In winter, bring along your fat bike (or rent in town) and enjoy a ride along the North Star Rails 2 Trail bike path, part of the Trans Canada Trail (pictured below). 

Winter fat biking on the North Star Rails 2 Trails bike path.

Learn more about nature the Ktunaxa way with a Ktunaxa "All Living Things" ethnobotany handbook (published by the Ktunaxa/Kinbasket Tribal Council) from 𝐒𝐤𝐢𝐧𝐤𝐮ȼ 𝐓𝐫𝐞𝐚𝐬𝐮𝐫𝐞𝐬 in Cranbrook’s Tamarack Centre mall.

Each step upon this sacred ground is one more step towards a greater connection to the Kootenay Rockies and Ktunaxa culture. 

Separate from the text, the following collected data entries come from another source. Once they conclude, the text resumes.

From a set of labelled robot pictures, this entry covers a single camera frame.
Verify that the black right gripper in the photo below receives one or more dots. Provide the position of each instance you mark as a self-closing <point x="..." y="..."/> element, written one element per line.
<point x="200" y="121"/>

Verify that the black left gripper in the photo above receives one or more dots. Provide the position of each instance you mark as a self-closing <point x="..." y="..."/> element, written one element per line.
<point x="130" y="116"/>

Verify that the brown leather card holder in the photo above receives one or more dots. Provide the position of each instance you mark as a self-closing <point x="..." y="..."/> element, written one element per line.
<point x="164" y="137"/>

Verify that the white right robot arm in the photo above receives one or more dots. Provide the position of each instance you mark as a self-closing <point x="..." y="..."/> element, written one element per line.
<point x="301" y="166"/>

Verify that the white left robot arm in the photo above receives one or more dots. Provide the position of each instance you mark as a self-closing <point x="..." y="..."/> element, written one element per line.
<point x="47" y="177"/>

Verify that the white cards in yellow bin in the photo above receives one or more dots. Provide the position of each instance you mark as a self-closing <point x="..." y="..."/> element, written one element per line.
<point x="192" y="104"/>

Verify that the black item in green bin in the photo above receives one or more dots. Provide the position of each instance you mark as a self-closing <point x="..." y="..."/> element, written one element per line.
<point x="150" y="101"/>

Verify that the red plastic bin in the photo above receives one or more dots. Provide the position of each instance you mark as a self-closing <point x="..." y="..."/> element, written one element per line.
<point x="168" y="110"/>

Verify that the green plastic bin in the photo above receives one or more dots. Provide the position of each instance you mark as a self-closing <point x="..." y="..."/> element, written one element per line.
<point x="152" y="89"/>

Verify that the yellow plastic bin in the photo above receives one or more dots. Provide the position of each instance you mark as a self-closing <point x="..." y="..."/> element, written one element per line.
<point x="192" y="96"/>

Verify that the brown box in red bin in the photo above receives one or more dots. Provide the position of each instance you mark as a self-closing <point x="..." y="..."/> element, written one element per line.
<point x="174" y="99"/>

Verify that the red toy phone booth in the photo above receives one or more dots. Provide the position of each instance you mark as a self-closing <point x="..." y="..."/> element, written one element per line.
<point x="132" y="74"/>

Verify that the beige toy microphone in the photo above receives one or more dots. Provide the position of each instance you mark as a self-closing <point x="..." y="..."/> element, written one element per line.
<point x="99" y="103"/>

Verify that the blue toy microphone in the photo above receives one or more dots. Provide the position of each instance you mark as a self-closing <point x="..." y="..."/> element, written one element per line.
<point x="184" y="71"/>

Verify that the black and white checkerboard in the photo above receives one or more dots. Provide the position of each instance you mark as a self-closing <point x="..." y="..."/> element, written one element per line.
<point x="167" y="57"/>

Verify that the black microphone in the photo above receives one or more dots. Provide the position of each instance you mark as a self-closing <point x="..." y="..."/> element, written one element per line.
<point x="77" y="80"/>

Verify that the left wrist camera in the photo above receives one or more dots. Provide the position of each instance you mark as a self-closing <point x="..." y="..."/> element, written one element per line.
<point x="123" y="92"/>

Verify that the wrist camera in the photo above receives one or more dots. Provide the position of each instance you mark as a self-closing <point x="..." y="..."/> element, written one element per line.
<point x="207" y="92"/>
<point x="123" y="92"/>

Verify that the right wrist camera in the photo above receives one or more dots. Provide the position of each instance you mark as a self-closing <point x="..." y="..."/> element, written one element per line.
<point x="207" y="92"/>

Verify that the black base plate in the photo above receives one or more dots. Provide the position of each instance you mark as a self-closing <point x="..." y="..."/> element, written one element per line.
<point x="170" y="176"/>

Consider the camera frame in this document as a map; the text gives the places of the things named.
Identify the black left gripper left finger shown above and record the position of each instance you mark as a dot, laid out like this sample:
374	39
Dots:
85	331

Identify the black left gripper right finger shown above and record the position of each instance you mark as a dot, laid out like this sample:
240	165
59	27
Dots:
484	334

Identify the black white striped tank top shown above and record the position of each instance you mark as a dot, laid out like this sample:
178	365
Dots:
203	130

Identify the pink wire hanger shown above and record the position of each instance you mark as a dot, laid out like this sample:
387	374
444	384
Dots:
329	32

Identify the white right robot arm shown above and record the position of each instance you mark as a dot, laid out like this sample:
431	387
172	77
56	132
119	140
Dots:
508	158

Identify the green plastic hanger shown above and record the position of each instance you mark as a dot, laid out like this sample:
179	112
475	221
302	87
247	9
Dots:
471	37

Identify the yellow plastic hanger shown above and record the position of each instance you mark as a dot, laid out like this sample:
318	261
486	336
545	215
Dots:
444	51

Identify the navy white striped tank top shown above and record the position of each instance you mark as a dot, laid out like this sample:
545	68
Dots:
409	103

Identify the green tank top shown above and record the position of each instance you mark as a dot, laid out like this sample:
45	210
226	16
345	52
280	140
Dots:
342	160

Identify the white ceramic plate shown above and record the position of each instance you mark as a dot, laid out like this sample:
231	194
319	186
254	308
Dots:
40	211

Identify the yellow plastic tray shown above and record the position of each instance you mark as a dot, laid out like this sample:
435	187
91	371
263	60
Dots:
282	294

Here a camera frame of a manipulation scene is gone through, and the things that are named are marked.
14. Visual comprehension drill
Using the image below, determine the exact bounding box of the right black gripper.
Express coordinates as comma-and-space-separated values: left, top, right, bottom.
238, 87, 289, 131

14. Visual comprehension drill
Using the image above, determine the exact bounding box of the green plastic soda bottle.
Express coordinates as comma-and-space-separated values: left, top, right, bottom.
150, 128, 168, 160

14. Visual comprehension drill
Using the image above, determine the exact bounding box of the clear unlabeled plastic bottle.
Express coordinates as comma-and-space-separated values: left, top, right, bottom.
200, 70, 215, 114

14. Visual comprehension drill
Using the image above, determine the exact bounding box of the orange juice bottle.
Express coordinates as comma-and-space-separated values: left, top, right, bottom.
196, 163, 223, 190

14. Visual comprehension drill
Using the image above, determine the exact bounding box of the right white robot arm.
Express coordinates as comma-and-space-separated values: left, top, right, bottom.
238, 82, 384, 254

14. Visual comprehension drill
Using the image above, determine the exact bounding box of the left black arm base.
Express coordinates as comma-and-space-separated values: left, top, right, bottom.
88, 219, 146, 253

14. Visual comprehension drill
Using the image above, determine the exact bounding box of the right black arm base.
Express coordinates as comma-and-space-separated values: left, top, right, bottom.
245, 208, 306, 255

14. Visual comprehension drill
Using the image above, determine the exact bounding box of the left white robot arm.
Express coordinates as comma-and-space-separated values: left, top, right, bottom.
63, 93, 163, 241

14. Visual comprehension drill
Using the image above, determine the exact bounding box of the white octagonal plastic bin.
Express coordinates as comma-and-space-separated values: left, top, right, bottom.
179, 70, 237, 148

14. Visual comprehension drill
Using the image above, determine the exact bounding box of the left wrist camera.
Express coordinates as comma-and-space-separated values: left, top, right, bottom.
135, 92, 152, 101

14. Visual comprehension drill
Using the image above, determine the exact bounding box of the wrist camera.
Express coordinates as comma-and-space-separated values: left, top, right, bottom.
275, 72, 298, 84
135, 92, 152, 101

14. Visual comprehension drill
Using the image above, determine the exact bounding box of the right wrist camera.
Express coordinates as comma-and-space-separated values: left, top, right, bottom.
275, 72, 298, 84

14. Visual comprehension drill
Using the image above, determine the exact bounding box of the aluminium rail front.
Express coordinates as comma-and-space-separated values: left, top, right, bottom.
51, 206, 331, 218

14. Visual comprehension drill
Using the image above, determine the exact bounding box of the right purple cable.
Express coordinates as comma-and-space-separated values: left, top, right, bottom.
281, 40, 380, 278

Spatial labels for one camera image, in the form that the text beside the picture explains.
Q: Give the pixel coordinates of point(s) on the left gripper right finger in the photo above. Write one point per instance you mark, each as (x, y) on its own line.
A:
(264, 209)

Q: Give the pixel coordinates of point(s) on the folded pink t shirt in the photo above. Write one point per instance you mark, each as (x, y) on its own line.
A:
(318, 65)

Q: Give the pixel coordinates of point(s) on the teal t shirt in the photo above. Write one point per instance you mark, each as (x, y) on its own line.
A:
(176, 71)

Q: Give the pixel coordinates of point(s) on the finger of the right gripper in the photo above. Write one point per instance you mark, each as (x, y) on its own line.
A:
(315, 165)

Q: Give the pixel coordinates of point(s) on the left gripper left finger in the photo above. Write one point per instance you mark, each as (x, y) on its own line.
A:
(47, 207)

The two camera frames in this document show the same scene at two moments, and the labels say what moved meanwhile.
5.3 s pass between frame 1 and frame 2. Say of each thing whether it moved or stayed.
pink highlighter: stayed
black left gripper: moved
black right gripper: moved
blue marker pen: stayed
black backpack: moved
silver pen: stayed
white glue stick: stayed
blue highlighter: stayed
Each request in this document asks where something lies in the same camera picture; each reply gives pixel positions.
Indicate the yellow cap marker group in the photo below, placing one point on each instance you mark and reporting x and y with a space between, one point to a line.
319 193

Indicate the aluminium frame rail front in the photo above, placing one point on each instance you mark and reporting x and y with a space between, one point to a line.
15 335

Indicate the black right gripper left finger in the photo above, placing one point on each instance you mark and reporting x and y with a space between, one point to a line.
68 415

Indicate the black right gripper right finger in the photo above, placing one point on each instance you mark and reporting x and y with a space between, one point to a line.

Get into the mountains of the #KtunaxaHomelands, the body of Naⱡmuqȼin.


For more ideas of what to do and where to explore in the Land of the Raven, visit Tourism Fernie

Tourism Fernie also shares additional information about Indigenous and local culture in its annual Fernie & Elk Valley Culture Guide.

Taxas, qakxaxunaksi napituks ʾa·kxam̓ʾis Naⱡmuqȼin
Thus came the waterways from Naⱡmuqȼin’s body when he formed the Rocky Mountains.